Dispatch sent me to a house in the Tucson foothills. It was a typical foothills community full of upper class false-adobe houses all painted the same sallow desert tan. No real color was allowed by the neighborhood ordinance. It was 111 degrees and there hadn’t even been a cloud in four days.

When I arrived in my cab, I heard loud music inside the house. I didn’t see anybody. No phone number had been provided. I got out of the cab and knocked on the door several times. A man grunted: “RIGHT OUT!” I waited on the sunny driveway and looked at my watch: 2:15 PM.

The door opened and a Rottweiler leaped out at me. A man inside caught the dog by the scruff of the neck.

“You son of a BITCH!” he screamed and kicked the dog viciously back inside.

He was Hispanic, around fifty, black hair slicked back into a tiny, perfectly tight ponytail. He wore sunglasses, a brown wool sports jacket, new blue jeans, and walnut-colored dress shoes. And he was BUILT. Not tall, but wide. He had a confidence. He held a glass of beer and walked toward the cab.

In the cab, he said: “I’m Carlos.”

“Matt.”

“I heard about Big John,” Carlos said.

Big John had been a cab driver for many years. He had died a few weeks before of a kidney infection. He had complained about pain for days, but he wouldn’t go to the doctor; he said he didn’t have the money. One day, he drove his cab to the hospital and walked into the emergency room. He was dead seven hours later.

“A friend of yours?” I said.

“Of course,” Carlos said. “He was my driver for ten years. I’ve been…out of town. I just heard about his death. Big John was a good man.”

I had never liked Big John much.

“Where we headed?” I said.

Carlos looked at me as if he had been offended.

“Craycroft and Pima.”

The east side. That meant at least $35 on the meter.

“You want me to take the freeway?” I said.

“Whatever you want.”

“Or maybe Skyline Drive?”

“Either one.”

I sat there a moment. I was nervous. I was just a middle-aged guy with a studio apartment; I didn’t want any trouble. Carlos took a handgun out of his coat pocket and sat it on the seat beside him.

“I’ll take the freeway,” I said.

Carlos had cans of beer in the pockets of his sports jacket. He finished his glass and took a can out and filled it again.
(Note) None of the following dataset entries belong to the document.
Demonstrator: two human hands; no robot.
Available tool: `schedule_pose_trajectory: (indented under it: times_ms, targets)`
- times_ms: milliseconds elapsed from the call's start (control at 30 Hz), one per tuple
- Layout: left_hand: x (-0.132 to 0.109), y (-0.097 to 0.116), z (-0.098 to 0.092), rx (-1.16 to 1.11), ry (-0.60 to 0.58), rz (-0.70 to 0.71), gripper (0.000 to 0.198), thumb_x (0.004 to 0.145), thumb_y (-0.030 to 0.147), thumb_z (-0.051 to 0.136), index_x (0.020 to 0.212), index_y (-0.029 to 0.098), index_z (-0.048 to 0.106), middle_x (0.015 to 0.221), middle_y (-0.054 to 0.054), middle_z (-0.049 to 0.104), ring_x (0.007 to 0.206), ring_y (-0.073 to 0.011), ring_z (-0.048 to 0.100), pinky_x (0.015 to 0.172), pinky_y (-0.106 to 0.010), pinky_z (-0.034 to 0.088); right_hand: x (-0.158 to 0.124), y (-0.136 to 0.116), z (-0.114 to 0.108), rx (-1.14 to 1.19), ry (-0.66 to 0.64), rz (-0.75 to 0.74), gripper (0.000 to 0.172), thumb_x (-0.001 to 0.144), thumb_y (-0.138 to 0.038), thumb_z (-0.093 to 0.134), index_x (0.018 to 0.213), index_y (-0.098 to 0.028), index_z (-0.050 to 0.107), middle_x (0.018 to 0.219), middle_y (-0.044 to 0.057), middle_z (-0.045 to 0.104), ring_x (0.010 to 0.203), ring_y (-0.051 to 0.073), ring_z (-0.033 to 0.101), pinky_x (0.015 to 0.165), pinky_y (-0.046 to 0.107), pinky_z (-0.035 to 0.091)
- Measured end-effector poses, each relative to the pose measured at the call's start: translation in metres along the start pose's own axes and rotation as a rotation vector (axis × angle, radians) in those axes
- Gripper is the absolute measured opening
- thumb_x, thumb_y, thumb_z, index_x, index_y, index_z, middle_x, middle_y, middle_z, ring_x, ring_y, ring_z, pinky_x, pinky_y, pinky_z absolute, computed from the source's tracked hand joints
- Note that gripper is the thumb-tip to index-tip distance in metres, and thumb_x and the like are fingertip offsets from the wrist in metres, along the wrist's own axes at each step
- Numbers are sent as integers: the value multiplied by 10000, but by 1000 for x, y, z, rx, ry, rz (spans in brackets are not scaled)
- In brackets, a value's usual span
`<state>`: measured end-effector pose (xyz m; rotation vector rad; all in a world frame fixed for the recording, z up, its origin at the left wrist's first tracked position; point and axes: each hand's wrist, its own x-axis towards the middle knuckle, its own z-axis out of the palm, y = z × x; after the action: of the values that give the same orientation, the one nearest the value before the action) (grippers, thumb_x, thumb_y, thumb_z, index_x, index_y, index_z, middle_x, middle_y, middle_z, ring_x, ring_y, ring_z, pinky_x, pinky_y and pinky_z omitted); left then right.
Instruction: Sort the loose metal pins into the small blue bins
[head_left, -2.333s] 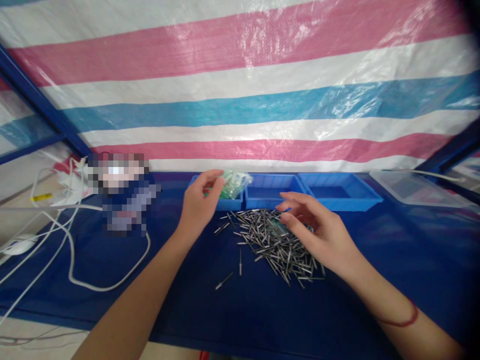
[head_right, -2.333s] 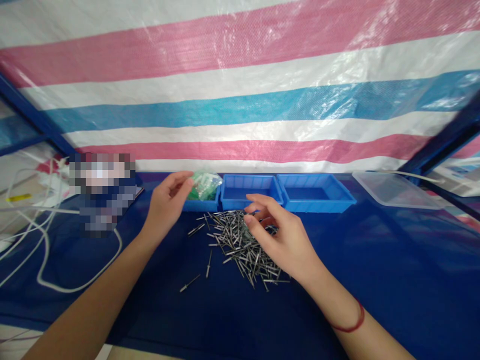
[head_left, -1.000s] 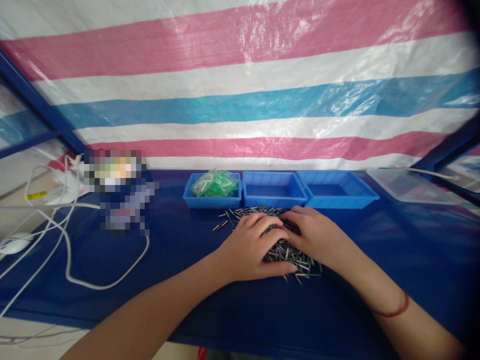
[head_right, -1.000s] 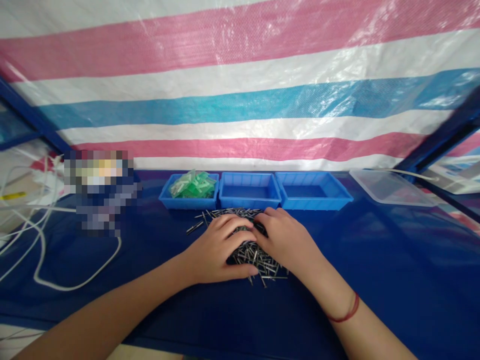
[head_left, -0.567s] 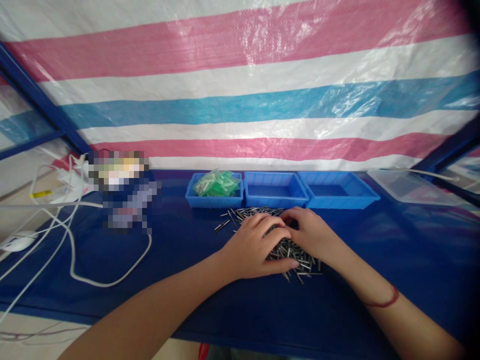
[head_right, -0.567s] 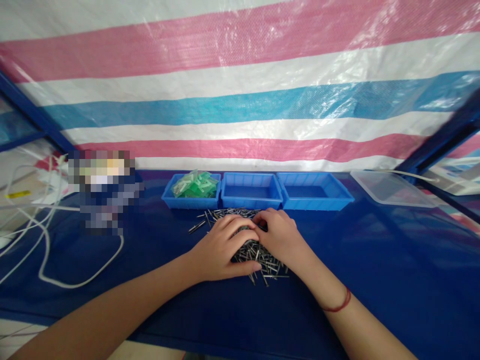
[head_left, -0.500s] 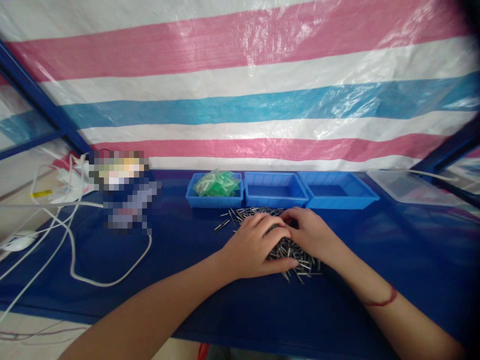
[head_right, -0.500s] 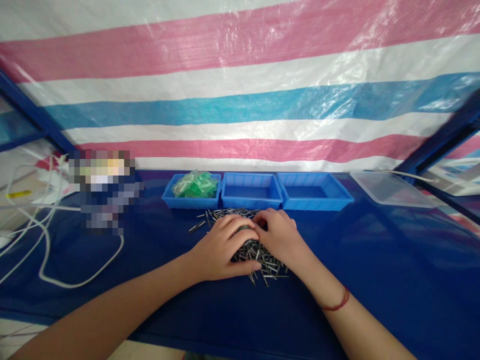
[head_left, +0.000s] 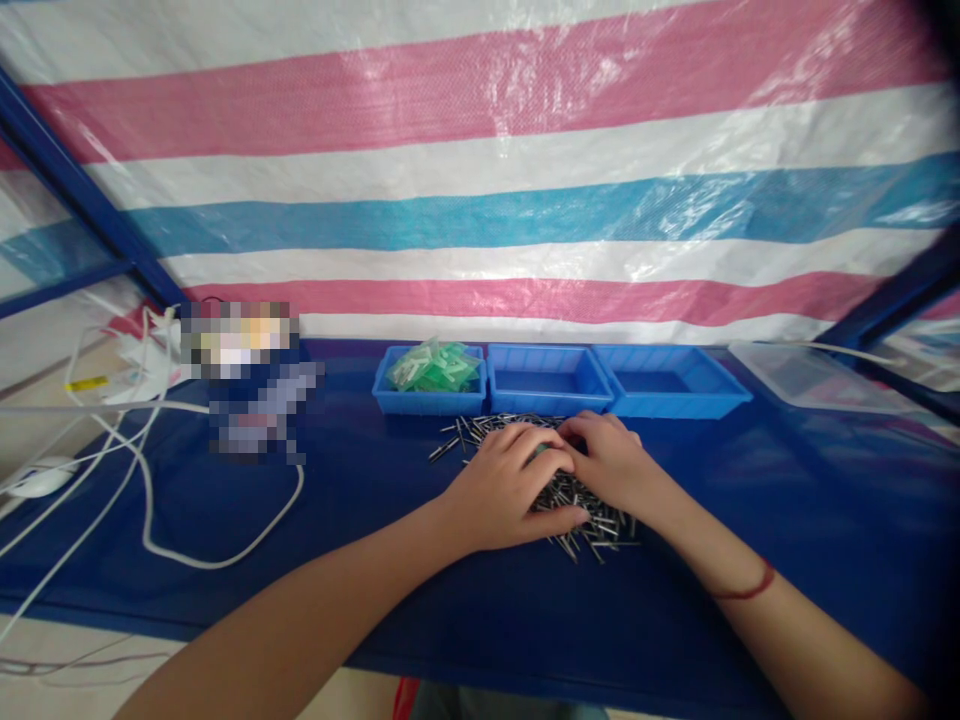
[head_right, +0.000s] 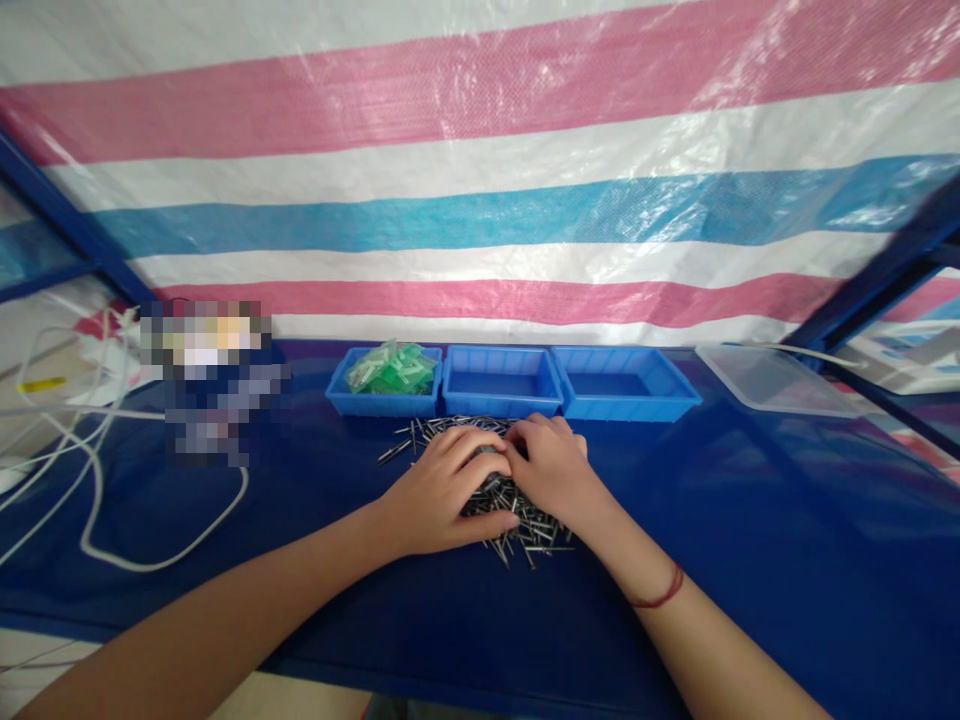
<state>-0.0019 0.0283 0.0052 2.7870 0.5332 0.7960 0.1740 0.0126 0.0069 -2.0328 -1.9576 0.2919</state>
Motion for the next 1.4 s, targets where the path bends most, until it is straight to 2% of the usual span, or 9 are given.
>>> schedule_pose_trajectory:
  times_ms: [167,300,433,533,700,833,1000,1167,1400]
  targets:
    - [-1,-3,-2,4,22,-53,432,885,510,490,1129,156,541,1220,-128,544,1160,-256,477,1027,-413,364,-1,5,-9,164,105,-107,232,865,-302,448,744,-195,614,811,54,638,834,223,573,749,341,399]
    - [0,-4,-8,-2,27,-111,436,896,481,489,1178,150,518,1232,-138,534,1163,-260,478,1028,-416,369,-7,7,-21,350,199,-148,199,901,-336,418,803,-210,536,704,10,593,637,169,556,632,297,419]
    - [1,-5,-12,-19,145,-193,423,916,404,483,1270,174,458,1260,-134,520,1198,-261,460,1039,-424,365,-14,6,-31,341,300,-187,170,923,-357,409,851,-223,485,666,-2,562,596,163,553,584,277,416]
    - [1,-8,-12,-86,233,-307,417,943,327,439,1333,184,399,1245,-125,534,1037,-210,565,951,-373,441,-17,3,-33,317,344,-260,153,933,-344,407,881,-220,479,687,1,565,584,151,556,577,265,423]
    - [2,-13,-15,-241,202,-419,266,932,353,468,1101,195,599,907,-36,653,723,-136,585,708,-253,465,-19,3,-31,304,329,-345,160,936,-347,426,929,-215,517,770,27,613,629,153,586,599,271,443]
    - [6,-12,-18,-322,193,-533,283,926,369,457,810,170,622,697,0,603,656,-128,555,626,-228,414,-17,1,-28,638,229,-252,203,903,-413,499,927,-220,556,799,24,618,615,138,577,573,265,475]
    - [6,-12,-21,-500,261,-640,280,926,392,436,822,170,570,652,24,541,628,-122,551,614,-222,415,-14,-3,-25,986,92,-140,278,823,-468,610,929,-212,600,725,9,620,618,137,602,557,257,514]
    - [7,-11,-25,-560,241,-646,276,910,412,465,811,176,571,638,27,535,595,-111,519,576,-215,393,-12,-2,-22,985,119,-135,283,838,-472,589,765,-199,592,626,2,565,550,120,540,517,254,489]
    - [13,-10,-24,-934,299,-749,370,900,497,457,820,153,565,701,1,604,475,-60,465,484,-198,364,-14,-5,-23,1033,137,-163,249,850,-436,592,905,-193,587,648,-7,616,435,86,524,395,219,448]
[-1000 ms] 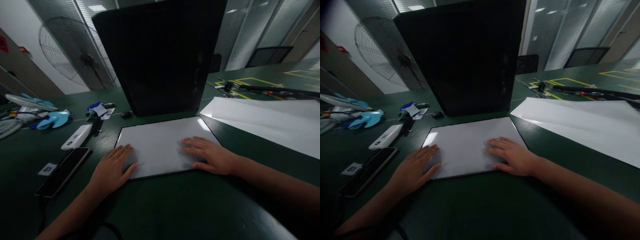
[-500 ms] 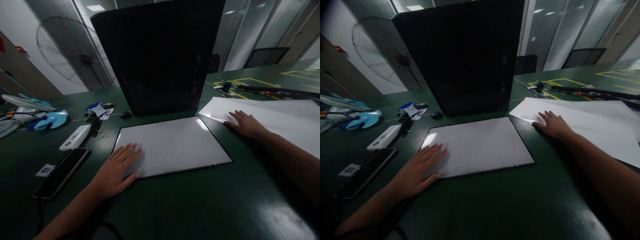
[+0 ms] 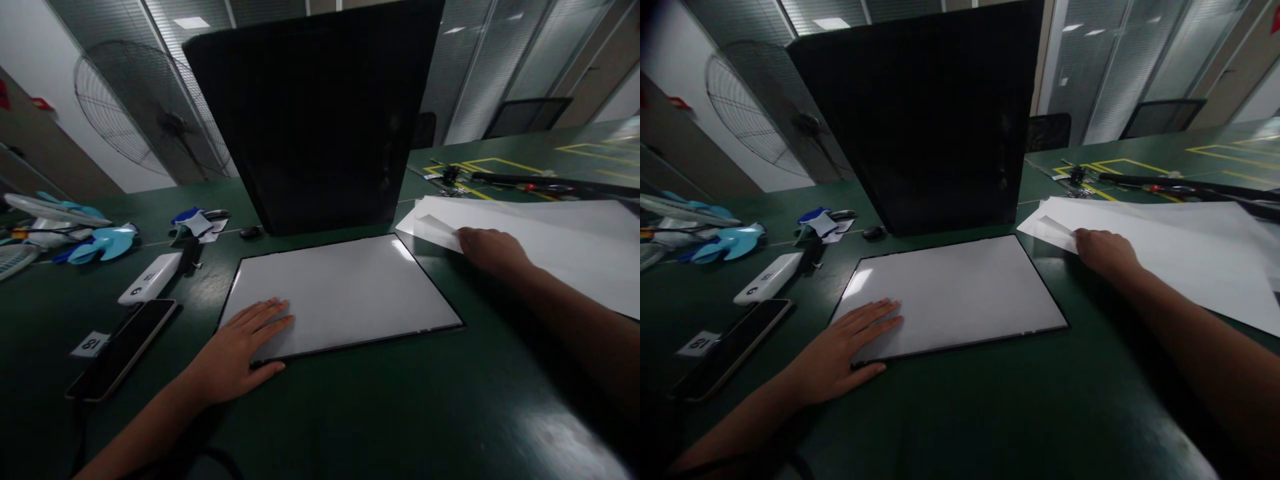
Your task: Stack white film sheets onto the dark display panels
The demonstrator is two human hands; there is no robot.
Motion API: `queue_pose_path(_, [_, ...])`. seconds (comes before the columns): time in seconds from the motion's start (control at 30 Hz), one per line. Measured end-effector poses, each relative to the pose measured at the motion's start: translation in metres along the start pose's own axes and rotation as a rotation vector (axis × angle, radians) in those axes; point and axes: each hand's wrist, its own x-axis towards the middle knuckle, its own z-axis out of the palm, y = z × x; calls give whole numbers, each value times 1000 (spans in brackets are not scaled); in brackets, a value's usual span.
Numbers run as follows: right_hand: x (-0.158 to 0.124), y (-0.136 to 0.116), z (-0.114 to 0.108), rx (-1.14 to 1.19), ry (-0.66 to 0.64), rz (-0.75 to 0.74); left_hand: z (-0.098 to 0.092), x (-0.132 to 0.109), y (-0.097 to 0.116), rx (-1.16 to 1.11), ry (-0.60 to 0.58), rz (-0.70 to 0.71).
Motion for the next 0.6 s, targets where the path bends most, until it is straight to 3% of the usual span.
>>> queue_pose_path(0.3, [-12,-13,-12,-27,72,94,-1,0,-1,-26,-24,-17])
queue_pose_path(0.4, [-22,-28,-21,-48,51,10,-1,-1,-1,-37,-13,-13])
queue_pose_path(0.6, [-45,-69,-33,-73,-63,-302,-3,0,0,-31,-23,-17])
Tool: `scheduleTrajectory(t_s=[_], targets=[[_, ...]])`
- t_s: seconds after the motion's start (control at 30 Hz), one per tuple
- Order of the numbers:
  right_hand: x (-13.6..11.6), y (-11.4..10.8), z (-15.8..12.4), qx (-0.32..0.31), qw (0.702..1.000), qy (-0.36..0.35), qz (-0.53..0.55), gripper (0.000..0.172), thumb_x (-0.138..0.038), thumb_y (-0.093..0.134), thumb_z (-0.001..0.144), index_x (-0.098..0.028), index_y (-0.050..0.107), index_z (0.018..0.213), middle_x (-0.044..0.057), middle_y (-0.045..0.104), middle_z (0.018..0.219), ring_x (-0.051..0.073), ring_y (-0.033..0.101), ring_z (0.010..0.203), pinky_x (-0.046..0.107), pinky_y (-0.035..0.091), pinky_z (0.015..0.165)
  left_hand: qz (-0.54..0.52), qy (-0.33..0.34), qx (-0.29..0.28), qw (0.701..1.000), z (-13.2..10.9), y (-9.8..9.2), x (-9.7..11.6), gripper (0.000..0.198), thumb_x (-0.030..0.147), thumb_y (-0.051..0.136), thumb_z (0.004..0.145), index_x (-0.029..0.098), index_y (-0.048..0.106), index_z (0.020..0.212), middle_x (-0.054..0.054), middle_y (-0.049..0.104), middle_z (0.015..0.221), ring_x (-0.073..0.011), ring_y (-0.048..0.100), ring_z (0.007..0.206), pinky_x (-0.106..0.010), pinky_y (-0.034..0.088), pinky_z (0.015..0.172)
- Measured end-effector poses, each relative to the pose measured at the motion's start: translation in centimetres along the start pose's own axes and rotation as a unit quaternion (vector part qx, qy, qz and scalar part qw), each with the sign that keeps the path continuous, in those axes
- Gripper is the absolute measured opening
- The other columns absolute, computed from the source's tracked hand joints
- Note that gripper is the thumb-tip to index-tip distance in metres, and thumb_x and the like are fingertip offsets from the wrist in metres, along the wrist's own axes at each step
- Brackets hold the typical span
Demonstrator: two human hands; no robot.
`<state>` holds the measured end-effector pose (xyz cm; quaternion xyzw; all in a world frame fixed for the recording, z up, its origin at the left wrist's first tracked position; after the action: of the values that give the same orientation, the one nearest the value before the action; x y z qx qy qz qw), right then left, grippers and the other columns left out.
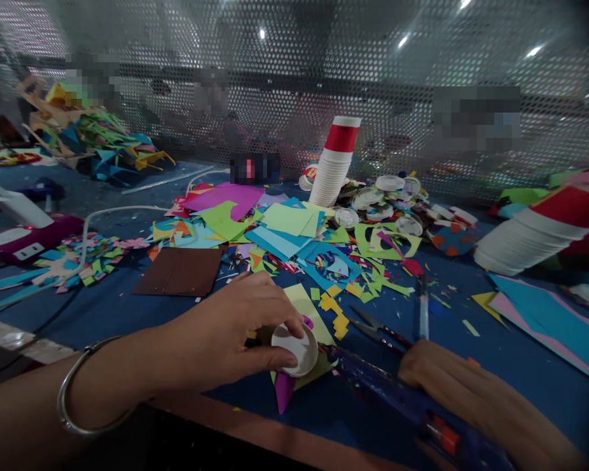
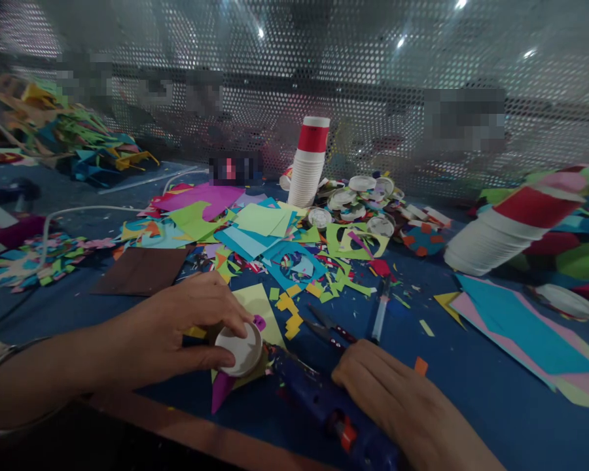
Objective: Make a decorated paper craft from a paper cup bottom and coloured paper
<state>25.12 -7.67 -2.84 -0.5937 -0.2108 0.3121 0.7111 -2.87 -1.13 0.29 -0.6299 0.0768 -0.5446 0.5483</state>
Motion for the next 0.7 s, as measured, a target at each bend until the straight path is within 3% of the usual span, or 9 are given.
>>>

He was perfectly shaved, except for a little hair under the middle of his lower lip.

A piece of rubber tire came upon us on the highway. I swerved to miss it and Carlos nearly spilled his beer.

“Take it easy,” he said.

“Sorry.”

Halfway there Carlos said, “Next time, take Skyline.”

Carlos told me to pull into the parking lot of a pawn shop. He got out slowly and strutted into the store. He stayed inside for at least twenty minutes. My palms were wet. I should leave, I should leave, I thought. Carlos had taken his gun with him.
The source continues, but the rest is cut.